Andy Smarick correctly notes that the Obama administration has failed in their attempt to bury the study results despite their best efforts of releasing them on a Friday afternoon.  He also comments on how odd it is that people are focusing all of this energy to kill a voucher program that costs a tiny fraction of what has been newly committed to education spending by the Obamites. 

But Andy also had an unpersuasive post suggesting that we should focus on shutting down the bad schools that can be found in both the public and private sectors rather than on allowing people to switch between sectors.  What’s strange about this argument is that it doesn’t describe the mechanism by which one identifies and replaces bad schools with better ones.  Isn’t that what choice does?  Saying that we should just get rid of the bad schools doesn’t explain how they get to be bad and how new ones are likely to be better.

There’s more out there, and more will come, but this is some of the buzz so far.


DoE agency attempts to Bury the Third Year DC Evaluation

April 3, 2009

DoE to DC kids

(Guest Post byMatthew Ladner)

The third year evaluation of the DC Opportunity Scholarship Program is out, and the results are POSITIVE.

I’ll leave a discussion of the results to others. I’m feeling more than a little perturbed by the blatant Machiavellian politics surrounding the use of the report. 

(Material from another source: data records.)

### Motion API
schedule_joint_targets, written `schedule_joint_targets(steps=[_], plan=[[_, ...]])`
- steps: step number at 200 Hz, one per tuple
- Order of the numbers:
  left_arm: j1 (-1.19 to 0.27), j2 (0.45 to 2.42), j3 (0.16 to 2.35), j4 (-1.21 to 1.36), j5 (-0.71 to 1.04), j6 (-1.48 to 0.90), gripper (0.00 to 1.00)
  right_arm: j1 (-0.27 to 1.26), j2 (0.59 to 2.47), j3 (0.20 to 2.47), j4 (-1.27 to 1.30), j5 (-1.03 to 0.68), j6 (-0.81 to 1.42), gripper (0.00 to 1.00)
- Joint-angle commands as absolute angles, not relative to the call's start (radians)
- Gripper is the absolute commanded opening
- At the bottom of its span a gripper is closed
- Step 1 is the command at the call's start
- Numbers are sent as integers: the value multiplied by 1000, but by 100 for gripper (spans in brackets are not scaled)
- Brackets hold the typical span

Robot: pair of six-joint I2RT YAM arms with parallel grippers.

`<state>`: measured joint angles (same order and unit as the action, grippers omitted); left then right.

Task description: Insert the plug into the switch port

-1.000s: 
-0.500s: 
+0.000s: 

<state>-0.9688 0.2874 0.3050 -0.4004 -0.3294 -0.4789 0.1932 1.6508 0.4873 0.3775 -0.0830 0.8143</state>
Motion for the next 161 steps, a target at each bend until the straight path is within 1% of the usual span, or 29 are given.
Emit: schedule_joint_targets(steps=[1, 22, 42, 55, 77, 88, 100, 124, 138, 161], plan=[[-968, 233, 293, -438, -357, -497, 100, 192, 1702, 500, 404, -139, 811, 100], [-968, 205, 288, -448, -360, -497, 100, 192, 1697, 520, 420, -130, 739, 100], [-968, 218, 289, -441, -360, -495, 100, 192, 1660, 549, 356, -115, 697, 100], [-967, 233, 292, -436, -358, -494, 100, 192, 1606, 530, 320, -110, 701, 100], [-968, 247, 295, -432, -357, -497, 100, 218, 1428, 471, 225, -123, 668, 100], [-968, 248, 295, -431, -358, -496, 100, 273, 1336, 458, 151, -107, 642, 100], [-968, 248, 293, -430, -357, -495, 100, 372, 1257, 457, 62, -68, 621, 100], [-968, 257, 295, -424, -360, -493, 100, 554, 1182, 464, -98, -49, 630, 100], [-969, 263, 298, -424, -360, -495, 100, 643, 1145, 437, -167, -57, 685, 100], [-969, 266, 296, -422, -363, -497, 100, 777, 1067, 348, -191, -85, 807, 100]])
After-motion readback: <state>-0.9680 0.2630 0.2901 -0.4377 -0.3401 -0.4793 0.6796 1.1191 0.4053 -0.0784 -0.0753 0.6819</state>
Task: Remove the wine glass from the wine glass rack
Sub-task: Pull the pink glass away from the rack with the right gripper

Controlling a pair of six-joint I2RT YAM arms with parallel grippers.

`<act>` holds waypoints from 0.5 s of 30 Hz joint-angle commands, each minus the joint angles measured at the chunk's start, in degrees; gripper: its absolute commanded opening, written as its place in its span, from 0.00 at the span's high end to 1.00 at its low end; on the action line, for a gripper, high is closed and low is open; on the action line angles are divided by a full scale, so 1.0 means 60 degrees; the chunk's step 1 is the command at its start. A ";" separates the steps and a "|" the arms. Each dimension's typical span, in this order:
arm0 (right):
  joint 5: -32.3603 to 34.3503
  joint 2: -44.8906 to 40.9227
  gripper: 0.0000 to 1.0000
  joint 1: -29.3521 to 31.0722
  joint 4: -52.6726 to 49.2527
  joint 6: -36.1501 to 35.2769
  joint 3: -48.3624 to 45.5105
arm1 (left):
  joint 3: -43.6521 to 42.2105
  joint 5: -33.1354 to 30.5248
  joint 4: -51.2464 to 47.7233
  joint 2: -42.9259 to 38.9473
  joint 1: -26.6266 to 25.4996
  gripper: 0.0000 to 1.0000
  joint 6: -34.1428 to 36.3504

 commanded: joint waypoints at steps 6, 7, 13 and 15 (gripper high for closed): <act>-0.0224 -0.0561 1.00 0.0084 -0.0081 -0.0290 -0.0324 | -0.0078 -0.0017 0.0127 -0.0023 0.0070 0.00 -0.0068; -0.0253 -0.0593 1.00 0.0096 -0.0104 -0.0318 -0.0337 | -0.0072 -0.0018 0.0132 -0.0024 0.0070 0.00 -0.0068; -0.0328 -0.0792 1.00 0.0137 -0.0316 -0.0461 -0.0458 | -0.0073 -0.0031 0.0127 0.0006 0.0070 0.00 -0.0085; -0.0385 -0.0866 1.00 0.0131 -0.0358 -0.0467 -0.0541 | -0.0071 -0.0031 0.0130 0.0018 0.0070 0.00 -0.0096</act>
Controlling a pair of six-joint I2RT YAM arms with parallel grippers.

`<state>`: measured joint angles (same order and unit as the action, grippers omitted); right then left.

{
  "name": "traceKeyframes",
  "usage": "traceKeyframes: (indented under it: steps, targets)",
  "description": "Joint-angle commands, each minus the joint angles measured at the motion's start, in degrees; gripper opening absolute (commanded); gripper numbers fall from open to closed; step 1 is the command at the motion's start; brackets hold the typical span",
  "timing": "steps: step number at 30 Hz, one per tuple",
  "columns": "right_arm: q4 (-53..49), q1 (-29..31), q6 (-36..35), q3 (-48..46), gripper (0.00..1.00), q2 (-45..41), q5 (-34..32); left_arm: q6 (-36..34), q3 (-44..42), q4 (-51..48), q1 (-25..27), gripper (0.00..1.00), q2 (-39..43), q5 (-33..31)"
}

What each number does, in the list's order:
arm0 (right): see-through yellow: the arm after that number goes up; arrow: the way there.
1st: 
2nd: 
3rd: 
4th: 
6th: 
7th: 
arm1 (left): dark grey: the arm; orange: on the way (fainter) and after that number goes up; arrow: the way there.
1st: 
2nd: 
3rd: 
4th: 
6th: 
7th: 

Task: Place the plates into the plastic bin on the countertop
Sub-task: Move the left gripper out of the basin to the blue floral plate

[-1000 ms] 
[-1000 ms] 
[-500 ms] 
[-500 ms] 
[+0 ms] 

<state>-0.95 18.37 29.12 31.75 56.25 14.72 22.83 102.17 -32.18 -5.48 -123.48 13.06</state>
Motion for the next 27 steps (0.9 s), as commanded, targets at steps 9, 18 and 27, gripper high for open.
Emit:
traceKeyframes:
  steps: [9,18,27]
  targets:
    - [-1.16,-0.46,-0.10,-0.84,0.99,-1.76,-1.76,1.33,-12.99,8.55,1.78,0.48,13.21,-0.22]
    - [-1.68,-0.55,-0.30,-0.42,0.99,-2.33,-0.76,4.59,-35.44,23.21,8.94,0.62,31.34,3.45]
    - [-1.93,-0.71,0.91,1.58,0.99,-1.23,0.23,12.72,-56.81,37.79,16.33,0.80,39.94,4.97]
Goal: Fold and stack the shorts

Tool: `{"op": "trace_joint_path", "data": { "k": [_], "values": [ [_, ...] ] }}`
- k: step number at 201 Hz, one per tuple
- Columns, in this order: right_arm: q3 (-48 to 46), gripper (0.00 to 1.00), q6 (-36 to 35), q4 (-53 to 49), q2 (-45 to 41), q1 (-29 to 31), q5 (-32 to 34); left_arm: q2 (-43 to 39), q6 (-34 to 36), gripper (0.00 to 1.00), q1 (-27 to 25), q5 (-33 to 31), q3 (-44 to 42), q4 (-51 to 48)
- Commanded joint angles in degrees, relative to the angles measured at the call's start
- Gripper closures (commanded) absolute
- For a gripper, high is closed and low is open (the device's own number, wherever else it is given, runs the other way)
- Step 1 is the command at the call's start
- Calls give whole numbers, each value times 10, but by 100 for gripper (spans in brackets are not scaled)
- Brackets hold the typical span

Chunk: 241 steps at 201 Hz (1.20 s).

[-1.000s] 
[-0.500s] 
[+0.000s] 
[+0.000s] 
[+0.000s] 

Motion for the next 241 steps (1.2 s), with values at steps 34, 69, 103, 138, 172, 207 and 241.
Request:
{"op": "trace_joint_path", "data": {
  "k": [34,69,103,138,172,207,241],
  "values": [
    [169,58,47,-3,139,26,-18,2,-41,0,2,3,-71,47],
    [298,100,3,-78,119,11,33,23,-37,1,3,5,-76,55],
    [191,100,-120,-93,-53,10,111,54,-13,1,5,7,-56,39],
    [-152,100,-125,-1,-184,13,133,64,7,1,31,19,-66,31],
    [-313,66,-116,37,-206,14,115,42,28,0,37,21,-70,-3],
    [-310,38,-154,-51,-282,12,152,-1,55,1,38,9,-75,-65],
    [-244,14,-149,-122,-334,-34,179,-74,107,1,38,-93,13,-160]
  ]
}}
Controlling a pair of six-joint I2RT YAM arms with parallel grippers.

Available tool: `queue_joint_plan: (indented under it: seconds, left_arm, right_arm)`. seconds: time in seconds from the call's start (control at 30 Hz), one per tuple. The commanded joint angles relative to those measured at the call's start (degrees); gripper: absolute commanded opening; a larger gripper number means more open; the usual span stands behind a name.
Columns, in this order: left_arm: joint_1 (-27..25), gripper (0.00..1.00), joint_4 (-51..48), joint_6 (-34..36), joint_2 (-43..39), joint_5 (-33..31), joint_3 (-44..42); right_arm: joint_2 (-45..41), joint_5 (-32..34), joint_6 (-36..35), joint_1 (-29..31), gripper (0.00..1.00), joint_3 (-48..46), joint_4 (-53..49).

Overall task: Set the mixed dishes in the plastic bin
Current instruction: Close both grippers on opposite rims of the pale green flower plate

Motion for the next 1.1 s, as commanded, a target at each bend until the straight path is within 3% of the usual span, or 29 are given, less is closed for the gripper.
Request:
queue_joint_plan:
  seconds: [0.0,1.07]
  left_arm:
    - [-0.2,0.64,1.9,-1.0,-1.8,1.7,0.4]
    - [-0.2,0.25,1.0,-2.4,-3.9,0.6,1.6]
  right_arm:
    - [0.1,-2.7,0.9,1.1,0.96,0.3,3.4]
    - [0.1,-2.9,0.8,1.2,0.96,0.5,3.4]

The Department of Education released this report today, on a Friday afternoon. This constitutes a completely obvious attempt to draw as little media attention as possible.

Worse still: WHERE WAS THIS REPORT DURING THE DEBATE ON THE FUTURE OF THE PROGRAM?

Let’s review: the Congress essentially voted to kill the program a few weeks ago, this report must have been sitting on some bureaucrat’s desk in the department of education. A number of Democrats, including President Obama by the way, have stated that they are open to the school vouchers depending upon the results of research.

A few weeks later, the Department releases the study in a way obviously calculated to draw the least amount of attention. I’m starting to read the report, but the press release looks to contain some negative spin as well.

The future of 1,700 students at stake, after all, and such attempts at manipulation are simply sickening.